#### Problem to work on:
Only a number is wanted here: how many lines in the records below contain the string "Should".
Extracted entries section start
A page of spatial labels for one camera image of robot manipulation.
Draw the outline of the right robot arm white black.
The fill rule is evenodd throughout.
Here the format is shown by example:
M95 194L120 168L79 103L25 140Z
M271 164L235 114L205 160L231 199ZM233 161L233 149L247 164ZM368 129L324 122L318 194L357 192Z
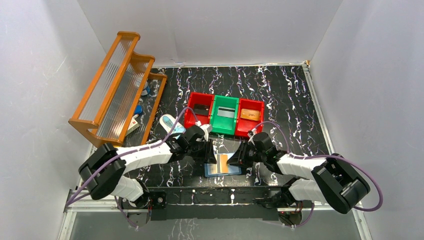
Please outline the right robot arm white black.
M295 207L310 201L329 204L346 214L371 191L368 182L341 155L296 155L277 149L265 132L243 141L227 163L241 168L263 163L273 173L292 176L273 196L254 200L265 208Z

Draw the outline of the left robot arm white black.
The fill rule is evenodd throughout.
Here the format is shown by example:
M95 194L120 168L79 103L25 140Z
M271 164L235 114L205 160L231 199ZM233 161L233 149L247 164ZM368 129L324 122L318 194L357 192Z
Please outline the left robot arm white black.
M78 169L83 187L93 200L109 195L126 199L144 208L151 199L146 185L126 173L151 165L164 165L186 157L202 163L216 164L210 124L193 125L185 132L169 134L163 140L135 147L101 145Z

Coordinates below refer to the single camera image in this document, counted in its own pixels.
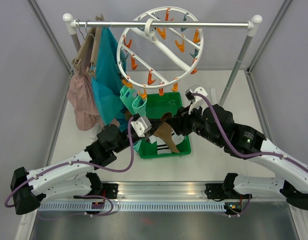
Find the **white black striped sock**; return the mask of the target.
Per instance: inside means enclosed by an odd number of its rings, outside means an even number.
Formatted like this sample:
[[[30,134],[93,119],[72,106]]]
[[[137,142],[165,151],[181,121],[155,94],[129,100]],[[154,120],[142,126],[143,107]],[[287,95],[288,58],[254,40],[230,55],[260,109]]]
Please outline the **white black striped sock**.
[[[181,144],[184,141],[183,135],[172,134],[171,143],[168,146],[167,141],[162,138],[151,136],[149,137],[149,142],[151,144],[156,143],[157,153],[161,154],[178,154],[180,151],[177,148],[177,145]]]

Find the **white round clip hanger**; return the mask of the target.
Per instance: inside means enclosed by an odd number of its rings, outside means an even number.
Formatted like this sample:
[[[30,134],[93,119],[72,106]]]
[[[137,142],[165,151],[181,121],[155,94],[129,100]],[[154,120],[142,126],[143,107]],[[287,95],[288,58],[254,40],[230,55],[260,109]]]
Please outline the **white round clip hanger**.
[[[172,21],[172,19],[169,18],[169,12],[170,11],[180,12],[180,13],[184,14],[183,21],[185,21],[185,22],[188,18],[192,19],[192,22],[195,21],[195,20],[198,21],[198,19],[192,13],[190,13],[190,12],[188,12],[188,11],[182,9],[182,8],[178,8],[178,7],[158,7],[158,8],[154,8],[152,10],[149,10],[149,11],[139,15],[135,20],[140,21],[146,16],[149,17],[146,21],[148,21],[151,18],[151,16],[158,18],[155,14],[157,12],[163,12],[163,11],[166,12],[165,21]],[[197,64],[198,64],[198,62],[201,58],[201,55],[202,55],[202,52],[203,52],[203,46],[204,46],[203,30],[202,29],[199,30],[199,29],[196,28],[193,40],[190,40],[189,38],[187,38],[183,34],[183,32],[185,31],[186,28],[180,28],[181,30],[179,32],[176,30],[176,28],[174,28],[173,30],[169,30],[168,28],[150,29],[150,30],[148,30],[147,33],[151,33],[154,36],[153,40],[155,40],[156,42],[153,43],[150,38],[147,38],[147,39],[144,38],[144,28],[141,27],[139,29],[140,29],[140,33],[142,35],[136,34],[133,30],[126,30],[125,29],[123,34],[120,37],[119,42],[118,42],[118,47],[117,47],[117,62],[118,62],[118,64],[117,64],[117,66],[118,66],[118,69],[119,69],[121,75],[125,79],[125,81],[123,81],[123,84],[130,87],[130,88],[132,86],[137,86],[137,87],[140,87],[140,88],[143,88],[143,89],[158,89],[158,90],[160,88],[166,88],[166,87],[172,86],[171,90],[173,92],[177,92],[178,91],[178,82],[182,78],[186,77],[187,75],[189,75],[189,74],[193,75],[197,72],[196,66],[197,66]],[[181,43],[179,43],[178,41],[175,41],[177,48],[182,53],[185,52],[185,44],[186,43],[188,43],[189,45],[194,47],[194,53],[191,55],[193,57],[192,65],[188,65],[184,61],[182,61],[179,57],[176,56],[175,53],[172,52],[172,50],[170,50],[164,43],[162,43],[158,39],[157,36],[161,36],[161,38],[163,40],[166,39],[166,30],[169,30],[170,32],[172,32],[173,34],[175,34],[177,37],[179,37],[182,40]],[[132,31],[133,33],[135,33],[139,37],[147,40],[148,42],[150,42],[151,44],[156,46],[173,63],[175,63],[178,67],[180,67],[181,70],[184,71],[184,73],[182,75],[176,77],[173,80],[167,80],[165,77],[163,77],[161,74],[159,74],[155,69],[153,69],[149,64],[147,64],[143,59],[141,59],[138,55],[136,55],[130,49],[132,41],[129,41],[128,43],[126,43],[126,35],[129,31]],[[120,56],[122,50],[125,50],[128,54],[131,55],[131,67],[132,67],[133,70],[135,70],[138,66],[135,61],[138,61],[139,63],[141,63],[144,67],[146,67],[148,69],[147,83],[137,83],[135,80],[131,79],[131,77],[129,75],[127,75],[126,71],[123,69],[124,60]]]

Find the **mint green patterned sock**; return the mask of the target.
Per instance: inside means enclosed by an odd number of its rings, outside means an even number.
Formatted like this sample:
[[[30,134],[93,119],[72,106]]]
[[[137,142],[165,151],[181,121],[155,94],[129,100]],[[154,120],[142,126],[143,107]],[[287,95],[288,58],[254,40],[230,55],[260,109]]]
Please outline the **mint green patterned sock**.
[[[132,115],[140,115],[144,117],[146,115],[147,100],[142,99],[139,95],[132,102]]]

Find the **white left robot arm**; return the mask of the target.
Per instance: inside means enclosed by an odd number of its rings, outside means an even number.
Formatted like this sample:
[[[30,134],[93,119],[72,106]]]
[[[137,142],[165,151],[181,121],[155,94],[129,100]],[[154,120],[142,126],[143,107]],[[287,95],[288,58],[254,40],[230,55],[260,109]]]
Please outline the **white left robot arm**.
[[[5,201],[5,207],[14,208],[17,215],[25,215],[48,201],[66,197],[98,198],[103,185],[94,171],[128,171],[130,165],[122,170],[108,168],[108,165],[117,159],[116,153],[127,148],[133,150],[134,143],[153,135],[162,124],[159,119],[139,116],[129,120],[125,131],[108,124],[98,133],[95,142],[58,164],[35,170],[16,169],[10,184],[12,192]]]

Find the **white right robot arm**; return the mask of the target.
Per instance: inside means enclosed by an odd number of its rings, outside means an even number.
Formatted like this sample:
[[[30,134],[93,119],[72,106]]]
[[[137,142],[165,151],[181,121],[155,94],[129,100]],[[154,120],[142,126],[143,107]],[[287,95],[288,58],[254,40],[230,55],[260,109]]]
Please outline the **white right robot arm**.
[[[209,193],[209,199],[263,195],[284,198],[290,205],[308,211],[308,165],[280,150],[256,129],[235,123],[231,112],[217,104],[206,109],[181,107],[167,122],[178,134],[195,133],[230,156],[259,164],[276,175],[252,178],[228,173],[221,193]]]

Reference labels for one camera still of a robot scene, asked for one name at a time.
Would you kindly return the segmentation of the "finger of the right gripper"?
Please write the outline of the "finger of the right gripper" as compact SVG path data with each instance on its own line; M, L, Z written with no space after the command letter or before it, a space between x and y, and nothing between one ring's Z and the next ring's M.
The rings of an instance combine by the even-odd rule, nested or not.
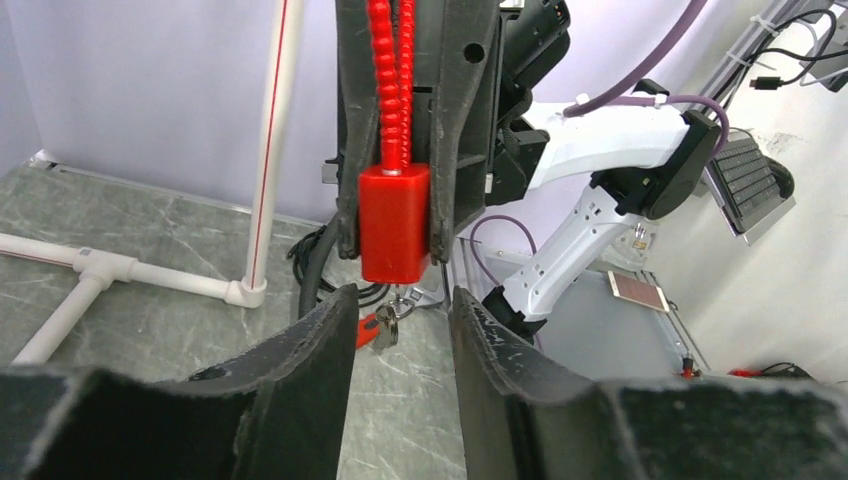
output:
M449 260L456 234L484 207L492 151L500 26L497 1L445 1L431 112L429 249Z
M337 1L337 67L345 134L344 161L337 197L337 248L342 259L360 254L360 173L375 158L378 107L372 36L364 1Z

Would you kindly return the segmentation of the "silver key of red lock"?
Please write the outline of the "silver key of red lock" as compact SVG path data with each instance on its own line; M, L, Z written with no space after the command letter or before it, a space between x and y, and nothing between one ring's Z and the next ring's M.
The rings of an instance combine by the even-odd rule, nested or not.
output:
M410 290L408 286L394 286L389 300L376 309L379 331L372 342L375 352L382 352L398 343L399 321L409 316L416 305Z

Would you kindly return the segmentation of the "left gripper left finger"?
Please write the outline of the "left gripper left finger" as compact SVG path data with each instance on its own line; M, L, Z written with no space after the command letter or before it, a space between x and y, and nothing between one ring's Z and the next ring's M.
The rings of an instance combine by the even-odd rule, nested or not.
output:
M181 381L101 367L1 371L5 479L333 479L359 309L339 288L296 323Z

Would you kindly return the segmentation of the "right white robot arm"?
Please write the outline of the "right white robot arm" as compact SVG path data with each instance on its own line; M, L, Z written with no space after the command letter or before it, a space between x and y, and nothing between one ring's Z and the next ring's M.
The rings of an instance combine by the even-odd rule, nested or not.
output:
M484 300L531 339L559 296L616 238L692 193L723 148L716 102L672 95L645 67L567 106L534 104L564 57L562 1L339 1L337 214L326 236L372 283L418 282L489 205L586 174L578 204L528 264Z

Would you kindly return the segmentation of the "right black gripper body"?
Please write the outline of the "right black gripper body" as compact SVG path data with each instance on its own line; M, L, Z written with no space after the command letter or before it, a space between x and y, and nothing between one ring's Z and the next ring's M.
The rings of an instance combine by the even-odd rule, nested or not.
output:
M337 134L338 148L336 157L325 160L322 169L323 184L338 184L343 177L345 165L345 145L347 135L346 113L344 105L344 95L342 91L341 75L337 73ZM429 90L424 90L418 87L413 91L413 106L417 113L427 113L429 116L435 112L435 96L430 95ZM471 187L478 187L477 196L485 196L485 187L487 186L488 174L483 173L481 179L477 179L476 183L467 180L465 183L459 182L459 192L471 195ZM383 168L380 162L375 166L366 168L360 174L354 177L358 183L354 186L362 187L364 185L365 196L425 196L425 187L428 182L435 182L435 177L430 176L429 167L423 163L410 163L406 167L400 169L389 170Z

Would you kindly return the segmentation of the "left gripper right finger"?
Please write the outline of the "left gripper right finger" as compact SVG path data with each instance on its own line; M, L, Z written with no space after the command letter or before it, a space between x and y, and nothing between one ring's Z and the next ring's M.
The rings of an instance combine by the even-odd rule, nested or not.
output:
M843 479L847 397L800 380L593 381L465 288L449 313L471 479Z

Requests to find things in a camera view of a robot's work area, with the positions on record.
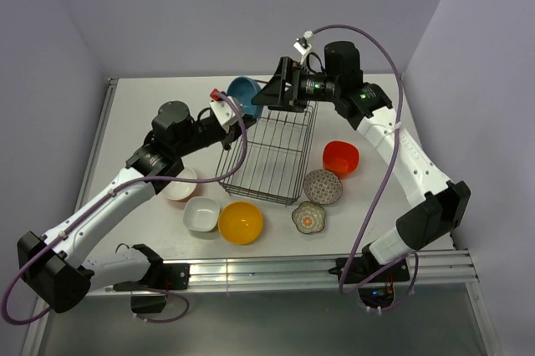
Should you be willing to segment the blue ceramic bowl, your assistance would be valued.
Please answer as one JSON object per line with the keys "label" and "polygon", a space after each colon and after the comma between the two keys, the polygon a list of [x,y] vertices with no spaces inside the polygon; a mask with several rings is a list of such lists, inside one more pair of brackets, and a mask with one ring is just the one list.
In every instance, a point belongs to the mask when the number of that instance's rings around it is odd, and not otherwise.
{"label": "blue ceramic bowl", "polygon": [[258,82],[244,76],[235,78],[227,87],[227,94],[239,102],[244,114],[254,119],[258,119],[262,114],[262,106],[252,103],[252,99],[260,91]]}

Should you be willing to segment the orange white round bowl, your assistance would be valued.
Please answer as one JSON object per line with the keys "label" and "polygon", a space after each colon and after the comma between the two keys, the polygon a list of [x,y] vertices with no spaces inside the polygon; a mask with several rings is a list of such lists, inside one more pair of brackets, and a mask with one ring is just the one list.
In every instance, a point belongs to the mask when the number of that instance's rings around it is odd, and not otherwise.
{"label": "orange white round bowl", "polygon": [[161,194],[170,201],[183,201],[189,197],[196,189],[197,174],[194,169],[185,166],[178,178],[186,179],[186,182],[173,181],[169,183]]}

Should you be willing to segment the white square bowl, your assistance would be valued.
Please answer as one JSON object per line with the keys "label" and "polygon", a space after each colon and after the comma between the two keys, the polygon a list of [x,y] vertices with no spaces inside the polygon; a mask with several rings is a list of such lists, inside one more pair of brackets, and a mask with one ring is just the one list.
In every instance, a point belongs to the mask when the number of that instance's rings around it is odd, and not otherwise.
{"label": "white square bowl", "polygon": [[183,223],[190,231],[209,232],[216,228],[221,206],[204,196],[191,198],[185,206]]}

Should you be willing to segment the red orange square bowl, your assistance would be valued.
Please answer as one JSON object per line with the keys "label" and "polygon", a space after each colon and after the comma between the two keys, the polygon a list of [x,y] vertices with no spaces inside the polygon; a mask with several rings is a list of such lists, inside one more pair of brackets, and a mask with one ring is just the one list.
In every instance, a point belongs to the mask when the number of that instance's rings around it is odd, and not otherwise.
{"label": "red orange square bowl", "polygon": [[359,150],[344,141],[331,141],[324,147],[323,168],[343,179],[356,171],[359,165]]}

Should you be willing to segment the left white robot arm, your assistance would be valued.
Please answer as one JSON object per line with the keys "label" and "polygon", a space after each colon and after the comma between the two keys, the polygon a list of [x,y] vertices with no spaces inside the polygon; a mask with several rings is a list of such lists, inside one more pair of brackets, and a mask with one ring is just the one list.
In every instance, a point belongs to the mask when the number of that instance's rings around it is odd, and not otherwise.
Extracted entries section end
#### Solution to this exercise:
5